L'episodio si è verificato a Sultangazi intorno alle 16.30. Secondo quanto riferito, era scoppiata una lite tra Engin Çelik e Ayşe Çelik, che si trovavano in fase di divorzio. Durante la discussione, l'uomo ha ucciso la moglie sparandole all'interno del veicolo. Successivamente, Engin Çelik è stato catturato in seguito a una segnalazione mentre cercava di trasportare il cadavere nel bagagliaio della sua auto verso una zona boschiva. Mentre prosegue l'interrogatorio del sospettato, condotto dalla Direzione della Sicurezza di Istanbul dopo la sua prima deposizione, il corpo senza vita di Ayşe Çelik è stato portato all'obitorio dell'Istituto di Medicina Legale dopo i rilievi. La famiglia e i parenti della donna si sono recati davanti all'obitorio dell'Istituto di Medicina Legale per ricevere informazioni. Si è appreso che la salma di Ayşe Çelik sarà sepolta nella sua città natale, Şanlıurfa, dopo l'autopsia.

D'altra parte, sono emerse le immagini riprese da un telefono cellulare che mostrano i momenti in cui Engin Çelik è salito sulla sua auto bianca dopo l'omicidio.

Nelle immagini si vede Engin Çelik camminare fuori dal veicolo, con la portiera del conducente aperta, impugnando una pistola e parlando al cellulare.

La persona che ha girato il video afferma durante la registrazione che il conducente dell'auto ha ucciso qualcuno con una pistola.

“AYŞE RICEVEVA CONTINUE MINACCE DAL MARITO DA UN ANNO, SE NON DI PIÙ”

Zeliha Çetik, un'amica intima di Ayşe Çelik, ha raccontato che la donna riceveva minacce dal marito da oltre un anno: “Oggi a Istanbul una madre lavoratrice, una donna che lottava con le unghie e con i denti per crescere suo figlio e che combatteva per la vita, è stata massacrata dal marito. Siamo molto addolorati. Il nostro dolore è immenso. Ayşe riceveva continue minacce dal marito da un anno, se non di più. Scappava da lui. Era come se non vivessero più nella stessa casa.

A periodi si riconciliavano, a periodi si allontanavano. Era disperata e sola. Non ne sono certa, ma in base a quanto raccontato da Ayşe, avevamo il sospetto che il marito facesse uso di sostanze stupefacenti. Parlava di comportamenti non normali. Usava costantemente violenza. Ayşe era una donna che subiva continuamente percosse. Era una madre senza alcuna vita sociale. Ha una figlia di 5 anni. Non so come descrivere il mio dolore. La conosco da 10 anni. Abbiamo lavorato insieme, abbiamo fatto sacrifici insieme, abbiamo mangiato allo stesso tavolo.

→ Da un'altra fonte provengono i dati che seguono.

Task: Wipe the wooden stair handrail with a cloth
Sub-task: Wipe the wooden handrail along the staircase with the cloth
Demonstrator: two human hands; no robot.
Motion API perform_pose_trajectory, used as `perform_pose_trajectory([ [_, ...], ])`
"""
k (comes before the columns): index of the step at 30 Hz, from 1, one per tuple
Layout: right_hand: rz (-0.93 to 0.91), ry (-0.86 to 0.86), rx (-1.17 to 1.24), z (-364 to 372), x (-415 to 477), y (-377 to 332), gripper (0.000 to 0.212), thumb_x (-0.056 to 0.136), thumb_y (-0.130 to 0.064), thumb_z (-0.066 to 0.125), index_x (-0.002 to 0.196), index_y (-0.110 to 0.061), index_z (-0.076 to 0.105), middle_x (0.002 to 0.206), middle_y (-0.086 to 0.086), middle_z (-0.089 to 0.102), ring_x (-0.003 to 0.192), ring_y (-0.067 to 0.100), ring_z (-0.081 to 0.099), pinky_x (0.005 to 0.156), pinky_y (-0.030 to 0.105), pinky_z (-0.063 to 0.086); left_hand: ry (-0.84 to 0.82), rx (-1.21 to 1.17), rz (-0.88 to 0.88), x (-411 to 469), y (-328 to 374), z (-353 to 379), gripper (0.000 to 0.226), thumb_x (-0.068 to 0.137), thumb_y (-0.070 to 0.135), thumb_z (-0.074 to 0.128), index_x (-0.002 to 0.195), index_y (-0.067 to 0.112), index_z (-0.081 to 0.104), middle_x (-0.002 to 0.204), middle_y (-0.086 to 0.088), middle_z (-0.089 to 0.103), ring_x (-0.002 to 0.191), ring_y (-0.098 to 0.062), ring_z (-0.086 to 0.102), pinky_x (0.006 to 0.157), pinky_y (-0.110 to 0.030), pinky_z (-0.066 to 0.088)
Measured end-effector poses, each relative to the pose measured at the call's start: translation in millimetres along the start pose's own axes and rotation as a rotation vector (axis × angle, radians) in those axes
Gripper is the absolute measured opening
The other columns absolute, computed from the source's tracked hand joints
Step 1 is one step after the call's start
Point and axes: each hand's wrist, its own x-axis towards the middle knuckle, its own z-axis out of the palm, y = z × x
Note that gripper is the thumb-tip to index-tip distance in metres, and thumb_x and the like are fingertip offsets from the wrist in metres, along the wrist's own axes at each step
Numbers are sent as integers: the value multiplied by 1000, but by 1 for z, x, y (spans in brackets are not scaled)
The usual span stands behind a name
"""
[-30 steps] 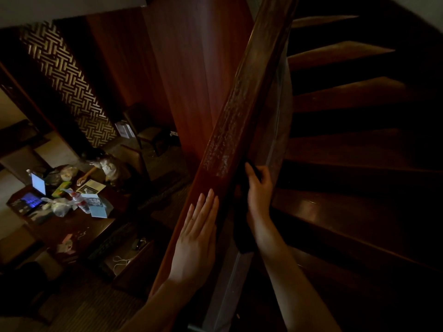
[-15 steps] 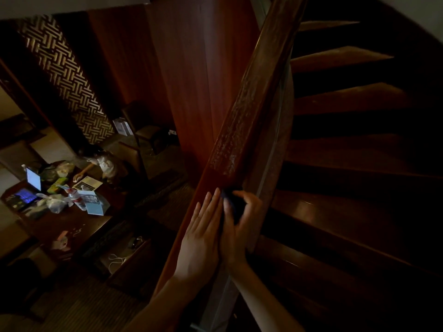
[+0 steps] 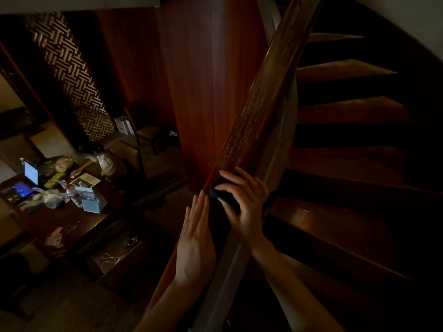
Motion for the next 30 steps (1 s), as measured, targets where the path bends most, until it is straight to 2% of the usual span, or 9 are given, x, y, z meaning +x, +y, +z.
perform_pose_trajectory([
  [3, -80, -132, -165, -9, 35, 11, 18, 91, -30, 64, 105, -23, 73, 127, -13, 64, 138, 17, 42, 117, 53, 4, 3, 11, -8, 0, 1, 0, 54, 94, 4, 28, 148, 3, 32, 159, -9, 25, 149, -19, 18, 122, -28, 9],
  [6, 69, -40, -228, -17, 101, 33, 20, 93, -26, 65, 110, -21, 73, 127, -9, 65, 140, 20, 40, 118, 48, -5, 10, -1, -24, 0, 2, -2, 54, 95, 6, 29, 148, 6, 32, 159, -7, 25, 149, -17, 19, 122, -29, 11],
  [9, 110, -90, -302, -15, 136, 38, 26, 96, -19, 61, 119, -12, 69, 135, 1, 60, 142, 23, 38, 122, 43, 6, 42, -38, -17, 0, 4, -3, 53, 96, 9, 26, 148, 5, 31, 159, -9, 26, 149, -19, 19, 122, -34, 13],
  [14, -242, -494, -247, -8, 64, 6, 33, 92, -13, 65, 125, -8, 66, 140, 5, 56, 136, 21, 46, 118, 39, 28, 180, -155, -132, -1, -5, 2, 68, 85, -13, 32, 151, 3, 24, 162, -8, 19, 150, -21, 14, 122, -42, 16],
  [16, -230, -449, -237, -18, 44, 8, 35, 91, -10, 66, 126, -8, 65, 140, 4, 56, 136, 20, 46, 118, 38, 29, 191, -164, -172, -1, -7, 3, 66, 86, -11, 32, 150, 2, 26, 161, -8, 21, 150, -18, 14, 120, -46, 19],
  [21, 124, -238, -362, -8, 118, 15, 31, 96, -11, 59, 127, -9, 64, 141, 7, 55, 141, 23, 39, 122, 35, 15, 157, -148, -154, 0, -4, 2, 67, 85, -12, 32, 150, 7, 26, 160, -5, 23, 150, -14, 13, 121, -26, 11],
  [23, 105, -358, -466, 13, 138, 11, 31, 100, -16, 53, 129, -10, 61, 146, 5, 51, 144, 21, 33, 122, 34, 9, 187, -193, -198, 0, -5, 1, 67, 86, -15, 31, 150, 7, 27, 160, -4, 22, 150, -12, 13, 121, -26, 14],
  [26, -144, -604, -530, 30, 104, -15, 31, 97, -14, 56, 127, -11, 63, 143, 6, 54, 140, 20, 39, 121, 34, 11, 217, -235, -234, -2, -5, 1, 71, 87, -22, 33, 151, 7, 25, 161, -4, 21, 150, -12, 12, 120, -25, 15],
  [30, -187, -680, -250, 10, 33, -31, 37, 89, -11, 55, 125, -9, 65, 139, 3, 57, 135, 16, 46, 119, 32, 21, 278, -315, -278, 0, -3, -4, 58, 93, -5, 30, 150, 6, 25, 160, 1, 20, 149, -8, 14, 119, -23, 15],
])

Poiché si era separata dal marito, vivevamo nella stessa zona. Per un periodo abbiamo anche lavorato nello stesso posto. Era costretta a tenere i telefoni sempre spenti. L'ultima volta che l'ho sentita al telefono è stato 6 mesi fa. Oggi, in seguito alle notizie lette su internet, ho fatto delle ricerche pensando: ‘Potrebbe essere un'omonimia. Magari non è Ayşe’, e ho scoperto che si trattava della mia amica.

Il funerale andrà a Şanlıurfa. La famiglia di Ayşe arriverà, prenderà la salma e andrà a Şanlıurfa. Che le donne non muoiano più. Le donne, le madri devono vivere. Nessuna donna merita di essere massacrata, non merita la violenza. Quante altre donne dovranno morire?

L'unica battaglia di Ayşe era contro l'alcolismo del marito. Gli diceva: ‘Smetti di bere e io mi riconcilierò con te’. Ayşe era una donna che lavorava e non vedeva nemmeno la sua carta di credito, era in mano al marito. Non aveva alcuna sicurezza economica” ha dichiarato.